= What is needed =
Transcribe all the data, leaving each word as it is.

= Collected material =
◆ ◆ ◆ ◆ ◆ ◆ ◆

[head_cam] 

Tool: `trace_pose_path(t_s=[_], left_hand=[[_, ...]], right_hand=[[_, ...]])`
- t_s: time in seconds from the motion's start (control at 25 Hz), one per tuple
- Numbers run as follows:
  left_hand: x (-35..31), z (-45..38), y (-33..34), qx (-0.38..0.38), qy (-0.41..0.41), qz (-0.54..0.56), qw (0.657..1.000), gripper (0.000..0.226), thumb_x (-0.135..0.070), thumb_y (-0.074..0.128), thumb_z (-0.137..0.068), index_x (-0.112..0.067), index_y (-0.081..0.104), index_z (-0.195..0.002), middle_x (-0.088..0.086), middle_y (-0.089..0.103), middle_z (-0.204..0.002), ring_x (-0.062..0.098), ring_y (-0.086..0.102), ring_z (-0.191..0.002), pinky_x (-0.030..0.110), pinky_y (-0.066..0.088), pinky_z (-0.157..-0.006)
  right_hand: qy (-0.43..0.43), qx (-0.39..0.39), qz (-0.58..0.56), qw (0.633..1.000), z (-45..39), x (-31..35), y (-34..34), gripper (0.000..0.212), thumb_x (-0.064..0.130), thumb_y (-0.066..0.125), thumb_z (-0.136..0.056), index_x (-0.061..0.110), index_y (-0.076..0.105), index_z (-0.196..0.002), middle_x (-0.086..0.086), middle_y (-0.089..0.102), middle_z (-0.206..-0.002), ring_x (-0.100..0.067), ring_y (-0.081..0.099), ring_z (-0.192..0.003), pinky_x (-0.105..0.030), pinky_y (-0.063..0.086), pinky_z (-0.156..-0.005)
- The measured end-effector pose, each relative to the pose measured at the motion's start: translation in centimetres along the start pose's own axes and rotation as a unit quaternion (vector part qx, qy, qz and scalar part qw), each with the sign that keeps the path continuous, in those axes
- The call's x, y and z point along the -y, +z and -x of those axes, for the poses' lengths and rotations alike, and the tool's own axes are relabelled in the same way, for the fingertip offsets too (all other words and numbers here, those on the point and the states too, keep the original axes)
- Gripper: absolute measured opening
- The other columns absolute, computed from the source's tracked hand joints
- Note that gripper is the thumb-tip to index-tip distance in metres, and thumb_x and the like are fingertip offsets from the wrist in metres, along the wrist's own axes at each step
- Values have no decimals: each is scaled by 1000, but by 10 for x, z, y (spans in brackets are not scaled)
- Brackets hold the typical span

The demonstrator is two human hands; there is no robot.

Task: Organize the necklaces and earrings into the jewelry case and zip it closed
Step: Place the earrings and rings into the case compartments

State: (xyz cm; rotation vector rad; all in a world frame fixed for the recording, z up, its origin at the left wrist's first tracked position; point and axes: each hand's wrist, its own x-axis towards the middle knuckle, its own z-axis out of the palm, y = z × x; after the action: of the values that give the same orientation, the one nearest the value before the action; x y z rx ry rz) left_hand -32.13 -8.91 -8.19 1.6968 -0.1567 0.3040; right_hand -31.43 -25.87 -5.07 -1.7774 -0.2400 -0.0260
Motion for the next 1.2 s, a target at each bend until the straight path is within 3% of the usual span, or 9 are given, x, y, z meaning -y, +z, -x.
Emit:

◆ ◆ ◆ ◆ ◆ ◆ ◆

= Solved exercise =
[head_cam] 

Tool: `trace_pose_path(t_s=[_], left_hand=[[_, ...]], right_hand=[[_, ...]])`
- t_s: time in seconds from the motion's start (control at 25 Hz), one per tuple
- Numbers run as follows:
  left_hand: x (-35..31), z (-45..38), y (-33..34), qx (-0.38..0.38), qy (-0.41..0.41), qz (-0.54..0.56), qw (0.657..1.000), gripper (0.000..0.226), thumb_x (-0.135..0.070), thumb_y (-0.074..0.128), thumb_z (-0.137..0.068), index_x (-0.112..0.067), index_y (-0.081..0.104), index_z (-0.195..0.002), middle_x (-0.088..0.086), middle_y (-0.089..0.103), middle_z (-0.204..0.002), ring_x (-0.062..0.098), ring_y (-0.086..0.102), ring_z (-0.191..0.002), pinky_x (-0.030..0.110), pinky_y (-0.066..0.088), pinky_z (-0.157..-0.006)
  right_hand: qy (-0.43..0.43), qx (-0.39..0.39), qz (-0.58..0.56), qw (0.633..1.000), z (-45..39), x (-31..35), y (-34..34), gripper (0.000..0.212), thumb_x (-0.064..0.130), thumb_y (-0.066..0.125), thumb_z (-0.136..0.056), index_x (-0.061..0.110), index_y (-0.076..0.105), index_z (-0.196..0.002), middle_x (-0.086..0.086), middle_y (-0.089..0.102), middle_z (-0.206..-0.002), ring_x (-0.100..0.067), ring_y (-0.081..0.099), ring_z (-0.192..0.003), pinky_x (-0.105..0.030), pinky_y (-0.063..0.086), pinky_z (-0.156..-0.005)
- The measured end-effector pose, each relative to the pose measured at the motion's start: translation in centimetres along the start pose's own axes and rotation as a unit quaternion (vector part qx, qy, qz and scalar part qw), each with the sign that keeps the path continuous, in those axes
- The call's x, y and z point along the -y, +z and -x of those axes, for the poses' lengths and rotations alike, and the tool's own axes are relabelled in the same way, for the fingertip offsets too (all other words and numbers here, those on the point and the states too, keep the original axes)
- Gripper: absolute measured opening
- The other columns absolute, computed from the source's tracked hand joints
- Note that gripper is the thumb-tip to index-tip distance in metres, and thumb_x and the like are fingertip offsets from the wrist in metres, along the wrist's own axes at each step
- Values have no decimals: each is scaled by 1000, but by 10 for x, z, y (spans in brackets are not scaled)
- Brackets hold the typical span

The demonstrator is two human hands; there is no robot.

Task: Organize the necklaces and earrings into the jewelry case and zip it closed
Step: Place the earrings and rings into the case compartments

State: (xyz cm; rotation vector rad; all in a world frame fixed for the recording, z up, its origin at the left wrist's first tracked position; point and axes: each hand's wrist, its own x-axis towards the middle knuckle, its own z-axis out of the palm, y = z × x; after the action: of the values that give the same orientation, the one nearest the value before the action; x y z rx ry rz) left_hand -32.13 -8.91 -8.19 1.6968 -0.1567 0.3040; right_hand -31.43 -25.87 -5.07 -1.7774 -0.2400 -0.0260
Motion for the next 1.2 s, a target at each bend until the straight path is within 3% of the usual span, or 9 are given, x, y, z meaning -y, +z, -x.
Emit:

Nothing more remains to be added to this answer.